**Work to complete**
Return exactly the lines below, starting with the one that has "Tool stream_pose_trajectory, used" and going on through the one that has "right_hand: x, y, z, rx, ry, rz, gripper".

**Collected material**

---*---

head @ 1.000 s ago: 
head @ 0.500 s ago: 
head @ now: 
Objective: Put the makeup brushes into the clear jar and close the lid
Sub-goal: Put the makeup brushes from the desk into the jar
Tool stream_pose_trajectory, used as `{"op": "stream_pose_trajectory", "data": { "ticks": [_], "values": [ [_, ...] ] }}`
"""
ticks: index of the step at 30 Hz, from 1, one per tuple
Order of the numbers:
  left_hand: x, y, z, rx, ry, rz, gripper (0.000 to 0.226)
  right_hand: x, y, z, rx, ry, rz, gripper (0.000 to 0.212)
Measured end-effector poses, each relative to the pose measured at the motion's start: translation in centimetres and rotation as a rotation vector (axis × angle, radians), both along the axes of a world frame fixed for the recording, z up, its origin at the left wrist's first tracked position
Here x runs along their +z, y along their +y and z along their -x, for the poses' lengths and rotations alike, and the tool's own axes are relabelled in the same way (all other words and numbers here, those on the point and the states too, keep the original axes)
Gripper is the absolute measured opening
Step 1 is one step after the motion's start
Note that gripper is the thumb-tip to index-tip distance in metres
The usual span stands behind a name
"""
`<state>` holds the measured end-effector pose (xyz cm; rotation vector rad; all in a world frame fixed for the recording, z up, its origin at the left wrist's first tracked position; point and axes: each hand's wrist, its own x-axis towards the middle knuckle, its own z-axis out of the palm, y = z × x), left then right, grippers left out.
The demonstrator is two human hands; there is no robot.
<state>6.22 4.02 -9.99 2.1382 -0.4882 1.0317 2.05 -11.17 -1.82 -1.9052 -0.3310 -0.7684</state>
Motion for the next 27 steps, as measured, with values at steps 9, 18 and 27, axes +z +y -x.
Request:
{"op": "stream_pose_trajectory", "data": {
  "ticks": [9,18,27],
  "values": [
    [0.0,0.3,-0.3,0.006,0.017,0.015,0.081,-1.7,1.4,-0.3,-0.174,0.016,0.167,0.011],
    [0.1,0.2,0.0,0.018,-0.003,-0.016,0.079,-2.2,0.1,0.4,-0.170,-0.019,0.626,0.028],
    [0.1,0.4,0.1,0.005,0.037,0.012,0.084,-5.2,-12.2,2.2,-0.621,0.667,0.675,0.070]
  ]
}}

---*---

**Task output**
Tool stream_pose_trajectory, used as `{"op": "stream_pose_trajectory", "data": { "ticks": [_], "values": [ [_, ...] ] }}`
"""
ticks: index of the step at 30 Hz, from 1, one per tuple
Order of the numbers:
  left_hand: x, y, z, rx, ry, rz, gripper (0.000 to 0.226)
  right_hand: x, y, z, rx, ry, rz, gripper (0.000 to 0.212)

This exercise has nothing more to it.